WHAT YOU SHOULD DO: Please retype the listing below without a single change.
══════════
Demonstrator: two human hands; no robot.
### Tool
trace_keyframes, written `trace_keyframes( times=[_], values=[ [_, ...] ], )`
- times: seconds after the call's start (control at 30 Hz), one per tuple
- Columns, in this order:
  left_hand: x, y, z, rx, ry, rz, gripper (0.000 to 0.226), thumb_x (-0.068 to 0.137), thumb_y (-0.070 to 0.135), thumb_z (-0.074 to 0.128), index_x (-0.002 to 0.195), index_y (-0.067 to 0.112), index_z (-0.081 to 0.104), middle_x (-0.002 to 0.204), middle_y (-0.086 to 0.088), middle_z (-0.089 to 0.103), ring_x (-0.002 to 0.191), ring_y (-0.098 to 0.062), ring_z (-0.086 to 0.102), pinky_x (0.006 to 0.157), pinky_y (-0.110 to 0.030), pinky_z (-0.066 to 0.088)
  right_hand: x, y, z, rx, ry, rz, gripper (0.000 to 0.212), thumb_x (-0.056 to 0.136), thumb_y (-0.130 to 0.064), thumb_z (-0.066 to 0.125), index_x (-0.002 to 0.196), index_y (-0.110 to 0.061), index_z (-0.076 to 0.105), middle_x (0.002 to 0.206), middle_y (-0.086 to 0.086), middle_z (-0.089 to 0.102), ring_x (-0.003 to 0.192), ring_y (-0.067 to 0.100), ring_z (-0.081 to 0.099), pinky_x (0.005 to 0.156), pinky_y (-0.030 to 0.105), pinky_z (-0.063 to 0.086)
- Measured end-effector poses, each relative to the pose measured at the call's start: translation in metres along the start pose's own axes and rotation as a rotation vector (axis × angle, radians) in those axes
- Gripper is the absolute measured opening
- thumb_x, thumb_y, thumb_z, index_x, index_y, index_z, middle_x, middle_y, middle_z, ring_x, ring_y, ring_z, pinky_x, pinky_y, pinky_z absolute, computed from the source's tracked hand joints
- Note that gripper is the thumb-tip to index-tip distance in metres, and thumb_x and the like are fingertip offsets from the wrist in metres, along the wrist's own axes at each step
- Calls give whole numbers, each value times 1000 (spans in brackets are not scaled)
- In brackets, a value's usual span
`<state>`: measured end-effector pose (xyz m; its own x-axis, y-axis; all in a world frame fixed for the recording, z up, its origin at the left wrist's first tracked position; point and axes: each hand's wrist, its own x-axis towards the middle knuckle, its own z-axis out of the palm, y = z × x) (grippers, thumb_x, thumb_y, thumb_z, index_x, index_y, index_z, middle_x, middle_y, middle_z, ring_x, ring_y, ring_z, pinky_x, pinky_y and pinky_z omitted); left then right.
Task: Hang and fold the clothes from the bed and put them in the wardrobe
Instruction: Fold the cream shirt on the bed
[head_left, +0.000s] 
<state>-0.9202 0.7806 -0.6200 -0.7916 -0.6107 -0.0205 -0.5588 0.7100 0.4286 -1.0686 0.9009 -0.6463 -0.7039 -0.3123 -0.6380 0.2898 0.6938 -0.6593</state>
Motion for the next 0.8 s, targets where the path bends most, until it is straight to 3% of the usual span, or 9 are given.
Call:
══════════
SOLUTION BELOW:
Demonstrator: two human hands; no robot.
### Tool
trace_keyframes, written `trace_keyframes( times=[_], values=[ [_, ...] ], )`
- times: seconds after the call's start (control at 30 Hz), one per tuple
- Columns, in this order:
  left_hand: x, y, z, rx, ry, rz, gripper (0.000 to 0.226), thumb_x (-0.068 to 0.137), thumb_y (-0.070 to 0.135), thumb_z (-0.074 to 0.128), index_x (-0.002 to 0.195), index_y (-0.067 to 0.112), index_z (-0.081 to 0.104), middle_x (-0.002 to 0.204), middle_y (-0.086 to 0.088), middle_z (-0.089 to 0.103), ring_x (-0.002 to 0.191), ring_y (-0.098 to 0.062), ring_z (-0.086 to 0.102), pinky_x (0.006 to 0.157), pinky_y (-0.110 to 0.030), pinky_z (-0.066 to 0.088)
  right_hand: x, y, z, rx, ry, rz, gripper (0.000 to 0.212), thumb_x (-0.056 to 0.136), thumb_y (-0.130 to 0.064), thumb_z (-0.066 to 0.125), index_x (-0.002 to 0.196), index_y (-0.110 to 0.061), index_z (-0.076 to 0.105), middle_x (0.002 to 0.206), middle_y (-0.086 to 0.086), middle_z (-0.089 to 0.102), ring_x (-0.003 to 0.192), ring_y (-0.067 to 0.100), ring_z (-0.081 to 0.099), pinky_x (0.005 to 0.156), pinky_y (-0.030 to 0.105), pinky_z (-0.063 to 0.086)
- Measured end-effector poses, each relative to the pose measured at the call's start: translation in metres along the start pose's own axes and rotation as a rotation vector (axis × angle, radians) in those axes
- Gripper is the absolute measured opening
- thumb_x, thumb_y, thumb_z, index_x, index_y, index_z, middle_x, middle_y, middle_z, ring_x, ring_y, ring_z, pinky_x, pinky_y, pinky_z absolute, computed from the source's tracked hand joints
- Note that gripper is the thumb-tip to index-tip distance in metres, and thumb_x and the like are fingertip offsets from the wrist in metres, along the wrist's own axes at each step
- Calls give whole numbers, each value times 1000 (spans in brackets are not scaled)
- In brackets, a value's usual span
`<state>`: measured end-effector pose (xyz m; its own x-axis, y-axis; all in a world frame fixed for the recording, z up, its origin at the left wrist's first tracked position; point and axes: each hand's wrist, its own x-axis towards the middle knuckle, its own z-axis out of the palm, y = z × x) (grippers, thumb_x, thumb_y, thumb_z, index_x, index_y, index_z, middle_x, middle_y, middle_z, ring_x, ring_y, ring_z, pinky_x, pinky_y and pinky_z omitted); left then right.
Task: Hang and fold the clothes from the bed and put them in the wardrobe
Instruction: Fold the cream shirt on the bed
[head_left, +0.000s] 
<state>-0.9202 0.7806 -0.6200 -0.7916 -0.6107 -0.0205 -0.5588 0.7100 0.4286 -1.0686 0.9009 -0.6463 -0.7039 -0.3123 -0.6380 0.2898 0.6938 -0.6593</state>
Motion for the next 0.8 s, targets where the path bends most, until it is straight to 3% of the usual span, or 9 are given.
Call:

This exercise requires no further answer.